◆ INSTRUCTIONS FOR THE TASK:
Please retype the data in full and exactly; the pictures are not part of the copy.
--------------------
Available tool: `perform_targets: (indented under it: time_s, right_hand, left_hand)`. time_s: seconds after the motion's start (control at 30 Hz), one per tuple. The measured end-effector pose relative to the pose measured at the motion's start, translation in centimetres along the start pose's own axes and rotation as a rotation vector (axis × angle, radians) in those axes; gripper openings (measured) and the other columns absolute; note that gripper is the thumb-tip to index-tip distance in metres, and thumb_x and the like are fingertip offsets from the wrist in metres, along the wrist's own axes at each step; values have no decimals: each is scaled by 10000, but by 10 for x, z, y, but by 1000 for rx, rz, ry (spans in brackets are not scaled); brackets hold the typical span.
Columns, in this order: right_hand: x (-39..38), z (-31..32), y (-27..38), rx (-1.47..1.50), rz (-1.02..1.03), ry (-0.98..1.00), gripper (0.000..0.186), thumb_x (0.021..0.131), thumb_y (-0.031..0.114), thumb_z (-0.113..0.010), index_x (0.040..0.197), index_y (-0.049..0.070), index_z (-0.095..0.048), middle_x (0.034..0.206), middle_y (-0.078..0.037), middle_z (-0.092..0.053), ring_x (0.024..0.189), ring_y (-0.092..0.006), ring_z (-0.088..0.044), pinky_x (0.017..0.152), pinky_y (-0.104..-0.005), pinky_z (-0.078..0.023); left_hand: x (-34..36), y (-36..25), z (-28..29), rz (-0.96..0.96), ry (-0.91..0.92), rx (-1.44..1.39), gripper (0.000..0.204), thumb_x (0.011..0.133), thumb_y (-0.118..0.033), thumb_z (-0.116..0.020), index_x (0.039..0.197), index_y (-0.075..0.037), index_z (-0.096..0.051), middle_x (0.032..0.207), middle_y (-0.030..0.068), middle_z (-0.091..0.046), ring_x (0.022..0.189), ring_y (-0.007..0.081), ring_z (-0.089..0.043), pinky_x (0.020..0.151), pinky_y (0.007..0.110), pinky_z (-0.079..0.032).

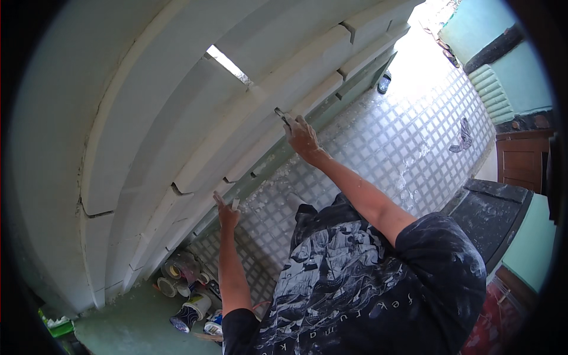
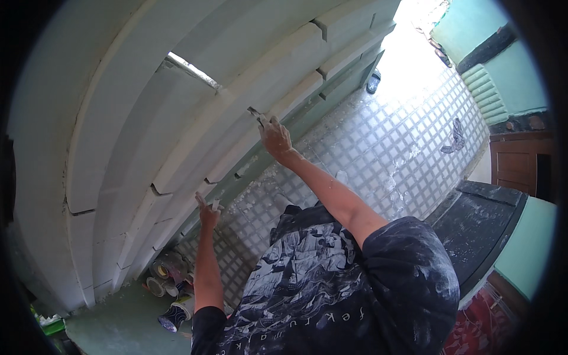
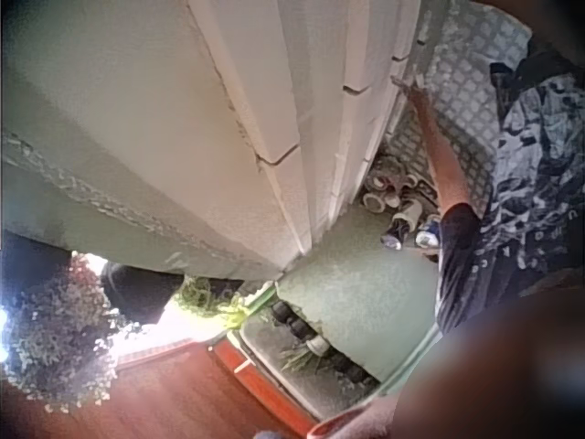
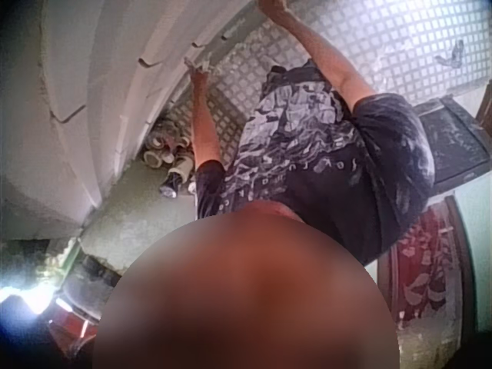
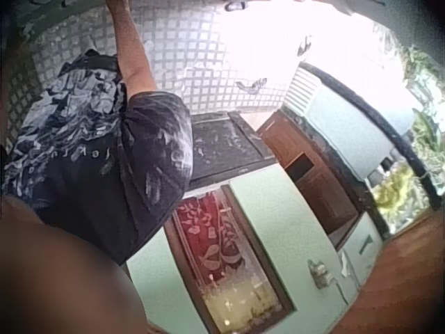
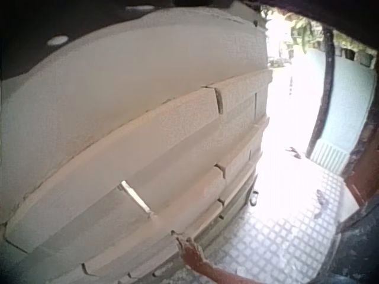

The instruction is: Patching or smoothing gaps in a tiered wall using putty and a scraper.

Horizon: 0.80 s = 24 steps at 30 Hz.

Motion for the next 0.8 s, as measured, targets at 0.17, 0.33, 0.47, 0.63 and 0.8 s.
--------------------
◆ ANSWER SECTION:
Available tool: `perform_targets: (indented under it: time_s, right_hand, left_hand)`. time_s: seconds after the motion's start (control at 30 Hz), one per tuple. The measured end-effector pose relative to the pose measured at the motion's start, translation in centimetres along the start pose's own axes and rotation as a rotation vector (axis × angle, radians) in those axes; gripper openings (measured) and the other columns absolute; note that gripper is the thumb-tip to index-tip distance in metres, and thumb_x and the like are fingertip offsets from the wrist in metres, along the wrist's own axes at each step; values have no decimals: each is scaled by 10000, but by 10 for x, z, y, but by 1000 for rx, rz, ry (spans in brackets are not scaled); brackets hold the typical span.
Columns, in this order: right_hand: x (-39..38), z (-31..32), y (-27..38), rx (-1.47..1.50), rz (-1.02..1.03), ry (-0.98..1.00), gripper (0.000..0.186), thumb_x (0.021..0.131), thumb_y (-0.031..0.114), thumb_z (-0.113..0.010), index_x (0.040..0.197), index_y (-0.049..0.070), index_z (-0.095..0.048), middle_x (0.034..0.206), middle_y (-0.078..0.037), middle_z (-0.092..0.053), ring_x (0.024..0.189), ring_y (-0.092..0.006), ring_z (-0.088..0.044), pinky_x (0.017..0.152), pinky_y (-0.104..-0.005), pinky_z (-0.078..0.023); left_hand: x (-34..36), y (-36..25), z (-28..29), rz (-0.96..0.96), ry (-0.91..0.92), rx (-1.44..1.39), gripper (0.000..0.204), thumb_x (0.011..0.133), thumb_y (-0.118..0.033), thumb_z (-0.116..0.020), index_x (0.039..0.197), index_y (-0.075..0.037), index_z (-0.096..0.051), middle_x (0.032..0.207), middle_y (-0.030..0.068), middle_z (-0.091..0.046), ring_x (0.022..0.189), ring_y (-0.007..0.081), ring_z (-0.089..0.043), pinky_x (0.020..0.151), pinky_y (0.007..0.110), pinky_z (-0.079..0.032).


The instruction is: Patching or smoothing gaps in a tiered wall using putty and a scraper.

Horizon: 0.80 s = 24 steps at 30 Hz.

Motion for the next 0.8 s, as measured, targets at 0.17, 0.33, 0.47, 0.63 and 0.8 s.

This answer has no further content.